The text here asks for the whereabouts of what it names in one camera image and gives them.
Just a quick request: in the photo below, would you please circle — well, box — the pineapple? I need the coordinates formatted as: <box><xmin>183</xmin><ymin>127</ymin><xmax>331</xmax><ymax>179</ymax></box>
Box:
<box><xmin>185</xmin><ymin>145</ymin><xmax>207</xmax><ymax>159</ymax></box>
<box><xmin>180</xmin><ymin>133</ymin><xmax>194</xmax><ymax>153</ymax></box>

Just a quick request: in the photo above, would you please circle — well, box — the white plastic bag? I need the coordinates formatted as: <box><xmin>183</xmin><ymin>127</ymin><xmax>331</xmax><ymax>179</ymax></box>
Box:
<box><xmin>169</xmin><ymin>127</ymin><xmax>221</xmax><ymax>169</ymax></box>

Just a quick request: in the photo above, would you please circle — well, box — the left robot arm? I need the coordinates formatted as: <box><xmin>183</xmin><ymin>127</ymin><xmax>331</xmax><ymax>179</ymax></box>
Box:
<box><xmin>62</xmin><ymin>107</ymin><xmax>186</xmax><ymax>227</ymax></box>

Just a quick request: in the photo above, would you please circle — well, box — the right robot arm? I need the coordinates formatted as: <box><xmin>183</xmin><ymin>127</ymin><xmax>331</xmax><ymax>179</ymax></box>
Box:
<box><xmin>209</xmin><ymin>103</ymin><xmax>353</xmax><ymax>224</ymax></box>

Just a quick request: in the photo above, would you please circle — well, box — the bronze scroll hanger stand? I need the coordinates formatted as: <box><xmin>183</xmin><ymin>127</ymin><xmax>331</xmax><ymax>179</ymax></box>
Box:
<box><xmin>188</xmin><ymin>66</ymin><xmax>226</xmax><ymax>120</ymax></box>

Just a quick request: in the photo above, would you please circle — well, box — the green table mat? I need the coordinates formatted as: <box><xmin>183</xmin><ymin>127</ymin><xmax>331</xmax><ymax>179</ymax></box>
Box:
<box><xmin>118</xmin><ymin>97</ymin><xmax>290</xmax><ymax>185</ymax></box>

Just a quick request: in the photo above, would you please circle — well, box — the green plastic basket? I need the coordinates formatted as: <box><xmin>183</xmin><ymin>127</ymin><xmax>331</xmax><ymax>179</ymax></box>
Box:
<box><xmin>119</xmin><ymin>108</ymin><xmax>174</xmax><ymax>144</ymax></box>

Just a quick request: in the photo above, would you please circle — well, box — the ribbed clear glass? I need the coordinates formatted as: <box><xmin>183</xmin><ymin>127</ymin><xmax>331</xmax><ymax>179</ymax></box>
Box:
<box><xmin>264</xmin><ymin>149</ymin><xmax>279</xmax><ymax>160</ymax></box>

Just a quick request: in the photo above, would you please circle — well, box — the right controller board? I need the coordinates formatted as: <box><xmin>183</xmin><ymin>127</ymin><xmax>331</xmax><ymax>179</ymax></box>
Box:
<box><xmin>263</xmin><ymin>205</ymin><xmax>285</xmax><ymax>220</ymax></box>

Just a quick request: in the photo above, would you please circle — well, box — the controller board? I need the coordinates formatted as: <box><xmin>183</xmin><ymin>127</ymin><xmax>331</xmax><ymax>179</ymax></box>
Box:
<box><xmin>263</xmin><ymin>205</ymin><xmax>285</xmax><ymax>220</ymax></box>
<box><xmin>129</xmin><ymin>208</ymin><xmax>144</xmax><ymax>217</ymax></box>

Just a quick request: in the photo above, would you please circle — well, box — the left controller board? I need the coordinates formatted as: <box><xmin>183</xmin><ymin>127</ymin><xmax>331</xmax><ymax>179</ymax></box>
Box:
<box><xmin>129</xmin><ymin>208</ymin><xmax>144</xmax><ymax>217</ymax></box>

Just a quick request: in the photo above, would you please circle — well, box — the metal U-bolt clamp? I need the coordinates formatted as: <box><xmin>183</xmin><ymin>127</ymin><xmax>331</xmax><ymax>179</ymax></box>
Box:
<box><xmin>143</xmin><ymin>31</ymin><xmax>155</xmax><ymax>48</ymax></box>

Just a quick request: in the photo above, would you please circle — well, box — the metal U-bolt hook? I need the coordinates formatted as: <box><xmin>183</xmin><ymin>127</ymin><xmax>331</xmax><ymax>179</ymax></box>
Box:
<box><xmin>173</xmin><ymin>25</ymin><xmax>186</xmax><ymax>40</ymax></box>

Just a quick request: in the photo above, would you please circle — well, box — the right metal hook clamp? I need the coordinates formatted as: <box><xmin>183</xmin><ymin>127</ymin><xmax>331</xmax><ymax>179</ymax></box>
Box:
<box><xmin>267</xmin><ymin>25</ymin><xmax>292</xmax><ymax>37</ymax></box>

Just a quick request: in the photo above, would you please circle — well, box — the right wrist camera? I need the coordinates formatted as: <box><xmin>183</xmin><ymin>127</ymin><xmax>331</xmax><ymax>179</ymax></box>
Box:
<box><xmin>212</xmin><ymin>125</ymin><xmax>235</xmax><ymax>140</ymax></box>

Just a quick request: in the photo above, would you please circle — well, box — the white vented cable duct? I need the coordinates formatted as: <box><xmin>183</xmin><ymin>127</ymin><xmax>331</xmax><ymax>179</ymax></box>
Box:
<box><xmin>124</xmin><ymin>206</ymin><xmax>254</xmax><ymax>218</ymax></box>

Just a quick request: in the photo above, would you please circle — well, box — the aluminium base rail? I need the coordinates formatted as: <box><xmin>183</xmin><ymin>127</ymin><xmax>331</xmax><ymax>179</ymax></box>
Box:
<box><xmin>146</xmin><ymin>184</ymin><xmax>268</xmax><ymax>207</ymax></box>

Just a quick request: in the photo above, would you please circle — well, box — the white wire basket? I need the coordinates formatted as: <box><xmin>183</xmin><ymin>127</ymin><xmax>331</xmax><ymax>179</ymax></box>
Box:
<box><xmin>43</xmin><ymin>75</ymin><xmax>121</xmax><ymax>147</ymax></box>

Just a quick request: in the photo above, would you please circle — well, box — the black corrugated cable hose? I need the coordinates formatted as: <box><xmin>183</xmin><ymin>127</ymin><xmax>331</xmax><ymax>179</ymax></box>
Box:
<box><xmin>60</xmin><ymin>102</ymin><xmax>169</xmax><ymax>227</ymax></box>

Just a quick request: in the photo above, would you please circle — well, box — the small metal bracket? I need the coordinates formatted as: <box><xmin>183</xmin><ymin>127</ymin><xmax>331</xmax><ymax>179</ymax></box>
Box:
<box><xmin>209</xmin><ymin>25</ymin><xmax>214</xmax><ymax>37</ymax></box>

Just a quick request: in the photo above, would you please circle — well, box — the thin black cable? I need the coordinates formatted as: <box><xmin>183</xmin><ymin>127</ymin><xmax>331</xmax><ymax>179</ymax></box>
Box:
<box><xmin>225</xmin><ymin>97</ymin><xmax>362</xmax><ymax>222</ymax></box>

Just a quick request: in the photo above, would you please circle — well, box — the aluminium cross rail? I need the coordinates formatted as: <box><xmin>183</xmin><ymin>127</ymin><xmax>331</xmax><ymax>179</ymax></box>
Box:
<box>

+ + +

**Task:** Please return every line from the one that contains "the aluminium cross" through the end of the entries, exactly, leaving out all others.

**Exercise output:**
Just a quick request: in the photo above, would you please circle — well, box — the aluminium cross rail? I need the coordinates formatted as: <box><xmin>183</xmin><ymin>127</ymin><xmax>331</xmax><ymax>179</ymax></box>
Box:
<box>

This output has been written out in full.